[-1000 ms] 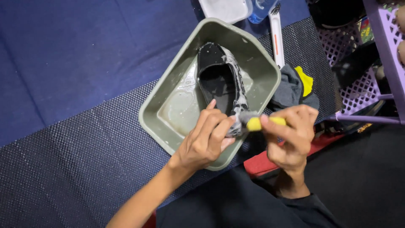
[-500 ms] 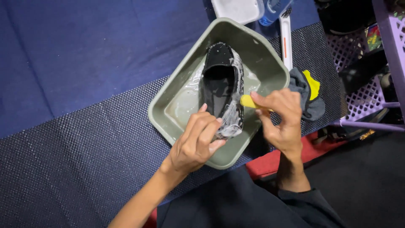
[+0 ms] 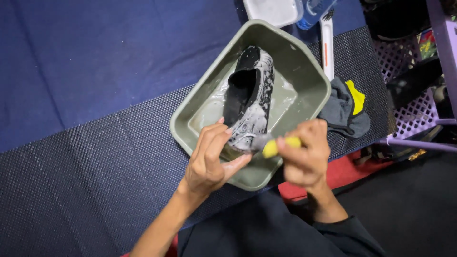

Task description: The person scrubs a black shoe with a yellow brush and soapy water in a plastic basin. They then wipe the shoe with a dark cloth to remove the soap and dry the surface.

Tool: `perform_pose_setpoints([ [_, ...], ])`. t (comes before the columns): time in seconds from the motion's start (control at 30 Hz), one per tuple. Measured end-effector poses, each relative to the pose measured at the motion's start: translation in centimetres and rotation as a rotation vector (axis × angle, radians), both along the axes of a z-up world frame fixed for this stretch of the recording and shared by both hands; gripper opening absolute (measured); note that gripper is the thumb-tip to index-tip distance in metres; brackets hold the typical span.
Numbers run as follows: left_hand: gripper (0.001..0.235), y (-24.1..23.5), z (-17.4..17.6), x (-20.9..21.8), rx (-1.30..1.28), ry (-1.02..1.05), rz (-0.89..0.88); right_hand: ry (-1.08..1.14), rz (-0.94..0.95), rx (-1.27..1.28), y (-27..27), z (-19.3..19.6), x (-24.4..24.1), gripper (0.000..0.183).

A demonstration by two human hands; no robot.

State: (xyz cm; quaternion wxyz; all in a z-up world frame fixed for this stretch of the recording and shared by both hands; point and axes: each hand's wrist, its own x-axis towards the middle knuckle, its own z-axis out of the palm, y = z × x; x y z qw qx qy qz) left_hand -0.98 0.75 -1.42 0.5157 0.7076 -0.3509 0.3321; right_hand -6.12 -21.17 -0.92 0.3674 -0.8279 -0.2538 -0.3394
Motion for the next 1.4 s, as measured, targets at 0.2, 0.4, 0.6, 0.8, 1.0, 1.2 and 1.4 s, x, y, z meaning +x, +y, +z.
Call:
perform_pose_setpoints([
  [0.2,0.061,-0.2,-0.1,-0.2,-0.026,0.033,0.051,-0.119,-0.006,-0.155,-0.7,-0.5,-0.3,0.029],
  [0.4,0.059,-0.2,0.1,-0.2,-0.043,0.042,0.078,-0.239,-0.018,-0.263,-0.8,0.8,-0.1,0.031],
  [0.6,0.05,0.0,0.4,0.0,-0.043,0.033,0.015,-0.2,-0.168,-0.255,2.1,2.4,-0.6,0.032],
  [0.8,0.046,-1.4,0.1,0.0,-0.041,-0.047,-0.043,-0.066,-0.151,-0.259,2.4,4.3,-1.6,0.034],
  [1.0,0.038,-3.1,2.3,0.4,-0.009,-0.105,0.0,-0.074,-0.223,-0.279,0.6,3.8,-2.7,0.027],
  [1.2,0.027,-4.9,3.5,0.8,0.037,-0.133,0.01,-0.044,-0.245,-0.316,-2.1,3.0,-4.5,0.031],
  [1.4,0.021,-7.1,5.1,2.0,0.312,-0.148,-0.192,0.098,-0.409,-0.33,-3.8,4.0,-5.8,0.027],
])
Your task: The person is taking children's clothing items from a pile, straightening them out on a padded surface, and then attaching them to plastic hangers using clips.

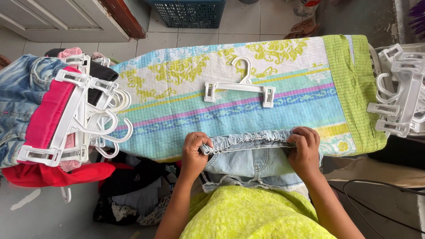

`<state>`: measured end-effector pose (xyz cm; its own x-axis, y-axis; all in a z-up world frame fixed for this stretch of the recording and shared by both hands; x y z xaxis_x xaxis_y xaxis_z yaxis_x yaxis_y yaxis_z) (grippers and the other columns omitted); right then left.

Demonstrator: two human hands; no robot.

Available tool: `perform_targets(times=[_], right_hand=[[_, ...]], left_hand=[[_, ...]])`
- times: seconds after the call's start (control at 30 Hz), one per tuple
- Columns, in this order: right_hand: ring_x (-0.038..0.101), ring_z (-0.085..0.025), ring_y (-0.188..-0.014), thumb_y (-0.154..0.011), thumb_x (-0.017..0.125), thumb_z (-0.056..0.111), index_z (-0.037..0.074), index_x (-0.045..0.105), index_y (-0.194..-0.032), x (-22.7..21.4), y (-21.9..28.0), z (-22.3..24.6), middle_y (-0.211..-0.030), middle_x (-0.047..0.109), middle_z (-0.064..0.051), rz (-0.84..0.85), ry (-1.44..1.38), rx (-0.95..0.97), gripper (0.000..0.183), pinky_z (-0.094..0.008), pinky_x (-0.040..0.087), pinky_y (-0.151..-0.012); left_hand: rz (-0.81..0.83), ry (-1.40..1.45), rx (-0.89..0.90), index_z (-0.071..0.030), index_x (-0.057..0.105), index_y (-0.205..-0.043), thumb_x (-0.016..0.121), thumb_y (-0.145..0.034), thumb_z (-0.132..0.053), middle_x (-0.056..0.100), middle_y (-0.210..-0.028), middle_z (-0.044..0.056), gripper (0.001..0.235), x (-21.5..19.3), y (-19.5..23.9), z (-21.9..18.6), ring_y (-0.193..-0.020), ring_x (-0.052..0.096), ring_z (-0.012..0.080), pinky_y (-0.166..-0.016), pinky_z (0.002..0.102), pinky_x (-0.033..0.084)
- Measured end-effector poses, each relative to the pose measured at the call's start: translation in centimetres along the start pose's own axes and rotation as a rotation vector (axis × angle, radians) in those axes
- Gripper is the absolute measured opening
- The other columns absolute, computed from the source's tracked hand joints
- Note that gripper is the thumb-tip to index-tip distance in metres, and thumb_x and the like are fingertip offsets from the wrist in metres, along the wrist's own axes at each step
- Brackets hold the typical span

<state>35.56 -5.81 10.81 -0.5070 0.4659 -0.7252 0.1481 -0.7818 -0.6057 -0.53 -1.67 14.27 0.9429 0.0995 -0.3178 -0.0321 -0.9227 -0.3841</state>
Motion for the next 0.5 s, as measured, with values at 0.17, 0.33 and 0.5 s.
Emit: perform_targets(times=[0.17,0.33,0.5], right_hand=[[0.055,-0.04,-0.123,-0.079,0.057,-0.011,0.015,0.06,-0.105,0.2,0.8,-0.1,-0.118,0.059,-0.014,-0.039,0.021,-0.02,0.038,-0.054,0.045,-0.11],[0.056,-0.04,-0.12,-0.08,0.059,-0.009,0.014,0.059,-0.104,-0.2,-0.2,0.6,-0.115,0.059,-0.016,-0.041,0.058,-0.037,0.034,-0.054,0.044,-0.111],[0.051,-0.035,-0.125,-0.081,0.072,0.015,0.012,0.056,-0.124,-2.6,-3.0,1.7,-0.118,0.055,-0.01,0.213,-0.148,0.143,0.046,-0.051,0.038,-0.111]], left_hand=[[0.027,-0.025,0.069,-0.018,0.06,-0.07,0.07,-0.08,0.01,0.059,-0.079,0.0,0.032,-0.2,-0.3,-1.7,-0.078,0.059,0.0251,-0.077,0.034,0.049],[0.066,-0.033,0.101,-0.018,0.058,-0.076,0.073,-0.077,0.009,0.061,-0.087,0.002,0.031,0.0,0.5,-1.0,-0.089,0.061,0.0284,-0.087,0.039,0.048],[0.18,-0.101,0.095,-0.014,0.06,-0.09,0.083,-0.083,-0.033,0.068,-0.108,0.01,0.031,-0.5,0.3,-4.1,-0.105,0.063,0.0337,-0.097,0.049,0.045]])
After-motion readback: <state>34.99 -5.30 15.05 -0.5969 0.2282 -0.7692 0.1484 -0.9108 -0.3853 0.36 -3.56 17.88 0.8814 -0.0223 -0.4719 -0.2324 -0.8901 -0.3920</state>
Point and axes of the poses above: each hand's wrist, its own y-axis away from the middle knuckle, its own x-axis out of the palm, z = x × y, the point moved 5 cm from there along -y, towards the middle knuckle
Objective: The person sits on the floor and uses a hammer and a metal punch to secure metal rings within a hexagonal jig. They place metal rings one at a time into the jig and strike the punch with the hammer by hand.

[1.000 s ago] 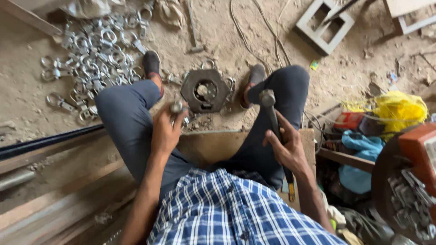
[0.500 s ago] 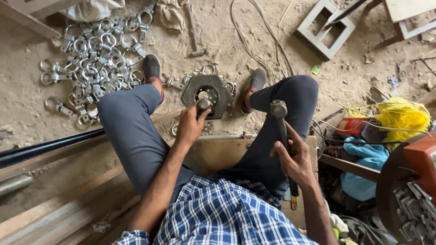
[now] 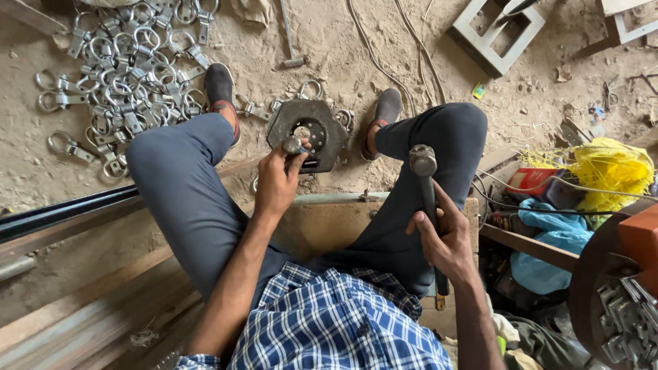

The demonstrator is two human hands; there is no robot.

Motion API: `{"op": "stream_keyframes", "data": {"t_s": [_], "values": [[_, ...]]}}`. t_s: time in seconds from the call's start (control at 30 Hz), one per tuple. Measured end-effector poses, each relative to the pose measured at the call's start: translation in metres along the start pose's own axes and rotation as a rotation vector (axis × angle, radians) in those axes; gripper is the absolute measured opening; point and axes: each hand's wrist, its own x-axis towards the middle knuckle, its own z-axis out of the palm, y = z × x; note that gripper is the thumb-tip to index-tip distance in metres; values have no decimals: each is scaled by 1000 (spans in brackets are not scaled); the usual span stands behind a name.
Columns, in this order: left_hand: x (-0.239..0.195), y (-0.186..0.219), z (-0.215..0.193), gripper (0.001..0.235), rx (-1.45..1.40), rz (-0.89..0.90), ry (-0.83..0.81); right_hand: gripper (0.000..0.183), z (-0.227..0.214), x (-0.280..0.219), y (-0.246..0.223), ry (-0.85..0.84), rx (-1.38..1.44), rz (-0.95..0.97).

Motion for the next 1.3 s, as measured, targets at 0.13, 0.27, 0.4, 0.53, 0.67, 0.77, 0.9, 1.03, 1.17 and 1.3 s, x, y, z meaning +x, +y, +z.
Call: {"op": "stream_keyframes", "data": {"t_s": [0.13, 0.27, 0.4, 0.53, 0.67, 0.77, 0.9, 1.03, 1.17, 1.3], "values": [[0, -2, -1, 25, 34, 22, -10, 68, -1, 0, 1, -3, 8, 3], [0, -8, 3, 23, 9, -21, -42, 69, -1, 0, 3, -11, 16, 13], [0, -8, 2, 22, 118, 20, -57, 68, -1, 0, 3, -7, 36, 19], [0, -4, 1, 22, 40, 22, -57, 68, -1, -1, 2, -4, 24, 15], [0, -7, 4, 23, 42, 24, -84, 68, -2, 0, 4, -18, 26, 12], [0, -9, 5, 24, 165, 5, -108, 69, -3, 0, 5, -11, -8, 20], [-2, -4, 3, 23, 138, 13, -88, 70, -4, -1, 7, -14, 11, 14], [2, -1, 3, 22, 61, 35, -65, 69, -4, 0, 9, -16, 15, 5], [2, -3, 4, 22, 43, 5, -81, 69, -6, -1, 8, -29, 16, 1], [3, -4, 7, 22, 111, 49, -85, 69, -6, -1, 8, -33, 28, 5]]}}
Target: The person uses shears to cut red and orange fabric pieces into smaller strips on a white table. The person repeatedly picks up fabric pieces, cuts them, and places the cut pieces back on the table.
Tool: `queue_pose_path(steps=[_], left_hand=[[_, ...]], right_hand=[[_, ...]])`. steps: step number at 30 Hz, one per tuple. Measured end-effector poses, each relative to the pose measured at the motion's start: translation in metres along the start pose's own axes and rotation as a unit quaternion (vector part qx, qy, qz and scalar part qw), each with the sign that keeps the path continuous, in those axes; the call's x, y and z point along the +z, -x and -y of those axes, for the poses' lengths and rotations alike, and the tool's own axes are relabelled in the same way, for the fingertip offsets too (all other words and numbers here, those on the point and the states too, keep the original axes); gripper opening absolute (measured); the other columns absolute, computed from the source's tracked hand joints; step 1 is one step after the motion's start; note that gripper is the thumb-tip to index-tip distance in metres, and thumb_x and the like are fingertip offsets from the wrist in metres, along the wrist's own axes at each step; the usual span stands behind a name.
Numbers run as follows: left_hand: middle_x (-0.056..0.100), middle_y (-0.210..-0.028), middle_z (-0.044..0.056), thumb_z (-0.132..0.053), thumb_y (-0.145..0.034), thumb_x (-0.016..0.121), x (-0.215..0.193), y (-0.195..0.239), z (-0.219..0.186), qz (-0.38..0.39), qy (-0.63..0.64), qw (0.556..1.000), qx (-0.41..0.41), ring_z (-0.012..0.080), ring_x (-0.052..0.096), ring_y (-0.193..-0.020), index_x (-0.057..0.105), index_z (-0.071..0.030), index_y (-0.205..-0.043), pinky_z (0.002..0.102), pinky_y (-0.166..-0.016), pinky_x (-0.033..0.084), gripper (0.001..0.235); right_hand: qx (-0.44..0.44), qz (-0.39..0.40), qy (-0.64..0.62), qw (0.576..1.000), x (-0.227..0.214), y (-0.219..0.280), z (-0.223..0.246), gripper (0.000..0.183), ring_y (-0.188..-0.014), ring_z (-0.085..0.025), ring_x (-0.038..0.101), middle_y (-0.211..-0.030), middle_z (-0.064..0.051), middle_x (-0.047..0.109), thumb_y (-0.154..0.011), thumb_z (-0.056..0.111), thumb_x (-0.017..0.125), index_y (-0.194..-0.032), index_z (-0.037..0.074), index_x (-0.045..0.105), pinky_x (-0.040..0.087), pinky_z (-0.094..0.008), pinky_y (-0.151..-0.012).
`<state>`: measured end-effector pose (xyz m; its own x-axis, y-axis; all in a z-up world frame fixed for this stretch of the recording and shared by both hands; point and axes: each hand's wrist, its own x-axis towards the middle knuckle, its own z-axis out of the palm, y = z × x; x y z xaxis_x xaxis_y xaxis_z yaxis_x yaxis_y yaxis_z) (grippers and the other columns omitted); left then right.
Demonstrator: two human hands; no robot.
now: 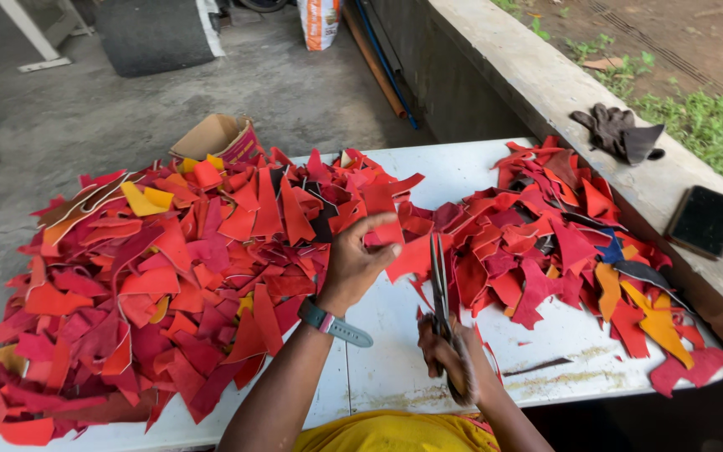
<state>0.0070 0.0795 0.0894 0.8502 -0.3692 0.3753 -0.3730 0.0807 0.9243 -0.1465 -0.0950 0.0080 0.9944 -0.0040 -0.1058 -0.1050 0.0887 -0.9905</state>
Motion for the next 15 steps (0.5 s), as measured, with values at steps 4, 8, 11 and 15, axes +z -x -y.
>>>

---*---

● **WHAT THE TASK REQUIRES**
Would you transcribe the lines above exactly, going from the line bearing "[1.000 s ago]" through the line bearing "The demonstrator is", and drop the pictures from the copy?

● **ANSWER SPACE**
[1.000 s ago] 
[0.500 s ago] 
[now] 

The demonstrator is two human hands; there is no robot.

With the answer given, the exercise is complete.